● **Exercise requirements**: Within the listing below, show every line that contains the word "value".
BEGIN Source material
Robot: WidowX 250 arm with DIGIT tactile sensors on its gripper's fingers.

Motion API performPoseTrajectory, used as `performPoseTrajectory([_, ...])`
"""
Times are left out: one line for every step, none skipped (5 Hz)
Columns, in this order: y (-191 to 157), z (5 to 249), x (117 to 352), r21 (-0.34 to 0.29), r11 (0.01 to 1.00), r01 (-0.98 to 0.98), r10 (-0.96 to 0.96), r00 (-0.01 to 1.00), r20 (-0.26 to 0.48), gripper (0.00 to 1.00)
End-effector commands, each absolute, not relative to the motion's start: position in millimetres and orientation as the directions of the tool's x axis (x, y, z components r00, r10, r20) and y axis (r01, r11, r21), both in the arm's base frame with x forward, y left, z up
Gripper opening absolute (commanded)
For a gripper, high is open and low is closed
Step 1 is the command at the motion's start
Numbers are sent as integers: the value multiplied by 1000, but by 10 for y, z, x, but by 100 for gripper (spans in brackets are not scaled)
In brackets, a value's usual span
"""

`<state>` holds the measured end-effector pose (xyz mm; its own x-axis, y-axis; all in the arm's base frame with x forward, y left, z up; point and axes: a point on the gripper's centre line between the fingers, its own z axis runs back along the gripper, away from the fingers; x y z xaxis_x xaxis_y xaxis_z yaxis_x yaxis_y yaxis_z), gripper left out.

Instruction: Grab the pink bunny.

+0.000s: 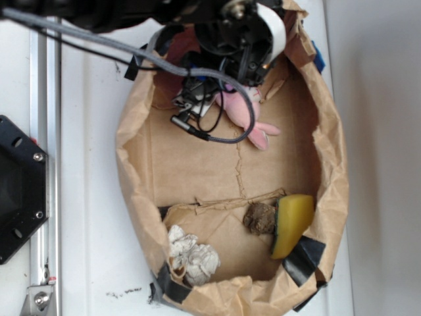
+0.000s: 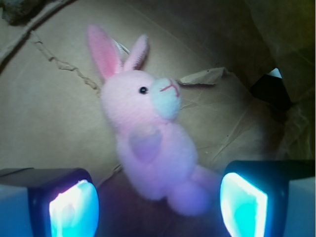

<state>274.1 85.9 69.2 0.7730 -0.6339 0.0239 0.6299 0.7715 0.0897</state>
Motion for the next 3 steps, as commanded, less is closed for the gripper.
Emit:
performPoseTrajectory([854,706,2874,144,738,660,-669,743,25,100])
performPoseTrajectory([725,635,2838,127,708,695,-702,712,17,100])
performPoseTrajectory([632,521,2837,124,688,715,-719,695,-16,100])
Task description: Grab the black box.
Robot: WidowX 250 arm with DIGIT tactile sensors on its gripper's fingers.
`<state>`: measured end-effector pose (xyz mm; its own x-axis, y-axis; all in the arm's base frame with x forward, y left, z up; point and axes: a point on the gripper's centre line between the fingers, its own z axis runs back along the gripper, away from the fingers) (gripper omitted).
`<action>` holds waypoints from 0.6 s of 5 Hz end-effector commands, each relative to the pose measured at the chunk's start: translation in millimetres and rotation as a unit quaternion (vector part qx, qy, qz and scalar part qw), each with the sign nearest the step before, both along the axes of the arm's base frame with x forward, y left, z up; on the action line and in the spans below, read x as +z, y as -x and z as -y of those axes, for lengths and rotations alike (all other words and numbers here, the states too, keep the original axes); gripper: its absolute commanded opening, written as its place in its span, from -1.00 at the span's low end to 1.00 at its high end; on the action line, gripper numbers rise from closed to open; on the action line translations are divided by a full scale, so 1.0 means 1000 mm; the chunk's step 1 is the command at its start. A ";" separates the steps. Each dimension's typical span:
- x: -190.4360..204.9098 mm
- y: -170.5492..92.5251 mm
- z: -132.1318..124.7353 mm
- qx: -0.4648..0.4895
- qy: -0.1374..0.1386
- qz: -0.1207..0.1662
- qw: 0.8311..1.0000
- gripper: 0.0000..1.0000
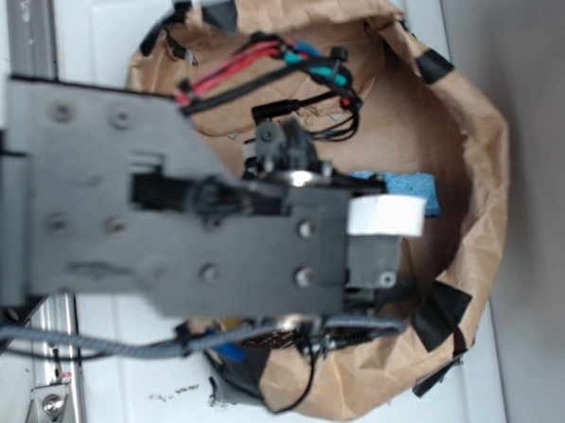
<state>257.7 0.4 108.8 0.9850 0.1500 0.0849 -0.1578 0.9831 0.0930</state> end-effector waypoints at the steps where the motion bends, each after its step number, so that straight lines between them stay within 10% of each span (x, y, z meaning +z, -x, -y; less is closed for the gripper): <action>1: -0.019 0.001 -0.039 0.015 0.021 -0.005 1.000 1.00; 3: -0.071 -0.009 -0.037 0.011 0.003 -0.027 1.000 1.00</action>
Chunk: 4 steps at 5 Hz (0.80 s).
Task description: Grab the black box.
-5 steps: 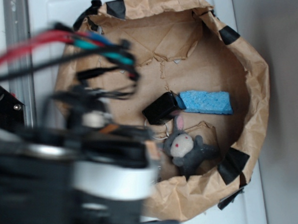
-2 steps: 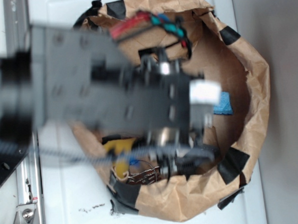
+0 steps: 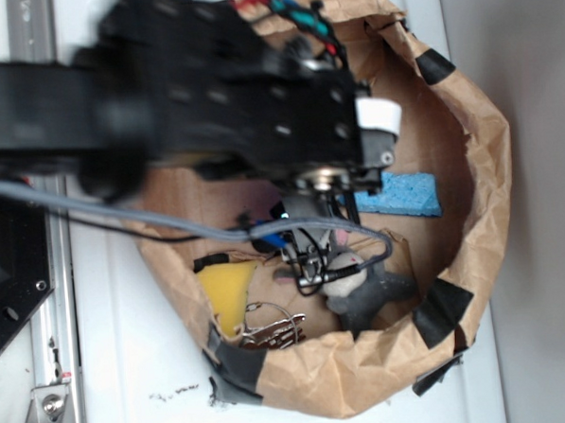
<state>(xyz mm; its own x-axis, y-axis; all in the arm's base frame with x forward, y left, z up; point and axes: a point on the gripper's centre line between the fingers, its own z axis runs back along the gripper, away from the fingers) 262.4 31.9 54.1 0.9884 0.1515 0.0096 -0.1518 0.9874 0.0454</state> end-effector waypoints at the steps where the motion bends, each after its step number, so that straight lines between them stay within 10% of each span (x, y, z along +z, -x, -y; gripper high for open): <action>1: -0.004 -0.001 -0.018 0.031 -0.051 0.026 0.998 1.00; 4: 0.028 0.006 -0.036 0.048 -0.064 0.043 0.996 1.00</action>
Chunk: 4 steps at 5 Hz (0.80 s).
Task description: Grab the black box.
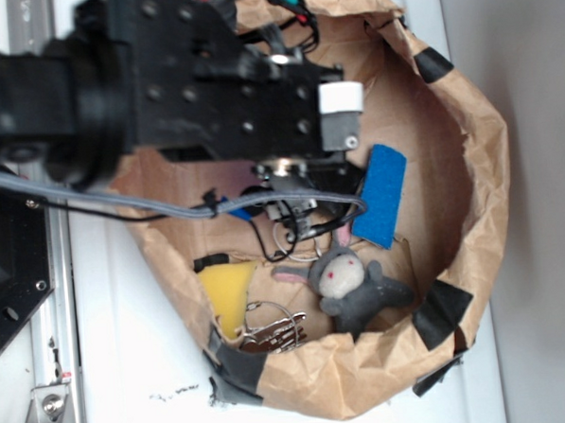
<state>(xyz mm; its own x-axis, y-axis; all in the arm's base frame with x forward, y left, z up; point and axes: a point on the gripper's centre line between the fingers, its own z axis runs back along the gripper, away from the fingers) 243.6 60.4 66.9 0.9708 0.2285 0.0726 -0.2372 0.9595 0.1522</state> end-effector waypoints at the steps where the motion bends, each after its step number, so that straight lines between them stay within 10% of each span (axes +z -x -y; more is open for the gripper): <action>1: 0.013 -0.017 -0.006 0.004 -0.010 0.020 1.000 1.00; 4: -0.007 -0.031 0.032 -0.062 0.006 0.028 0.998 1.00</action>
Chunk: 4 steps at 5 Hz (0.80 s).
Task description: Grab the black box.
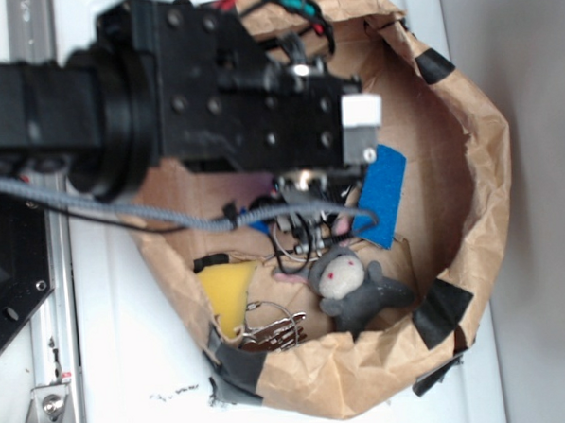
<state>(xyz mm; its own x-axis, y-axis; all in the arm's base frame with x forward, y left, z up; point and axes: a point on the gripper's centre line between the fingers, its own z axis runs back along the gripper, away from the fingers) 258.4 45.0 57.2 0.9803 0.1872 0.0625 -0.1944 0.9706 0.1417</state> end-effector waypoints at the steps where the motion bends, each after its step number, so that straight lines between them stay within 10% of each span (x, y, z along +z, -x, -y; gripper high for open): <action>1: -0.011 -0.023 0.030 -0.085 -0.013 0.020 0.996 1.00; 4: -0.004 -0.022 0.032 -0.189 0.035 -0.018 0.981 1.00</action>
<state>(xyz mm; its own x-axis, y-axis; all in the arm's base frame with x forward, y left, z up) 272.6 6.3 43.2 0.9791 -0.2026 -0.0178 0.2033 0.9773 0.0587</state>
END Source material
● **Output of the task**:
Numbers are sent as integers: the value multiplied by 1000, but by 10 for y, z, x, but by 100 for gripper (spans in brackets are not scaled)
In brackets, a value's usual span

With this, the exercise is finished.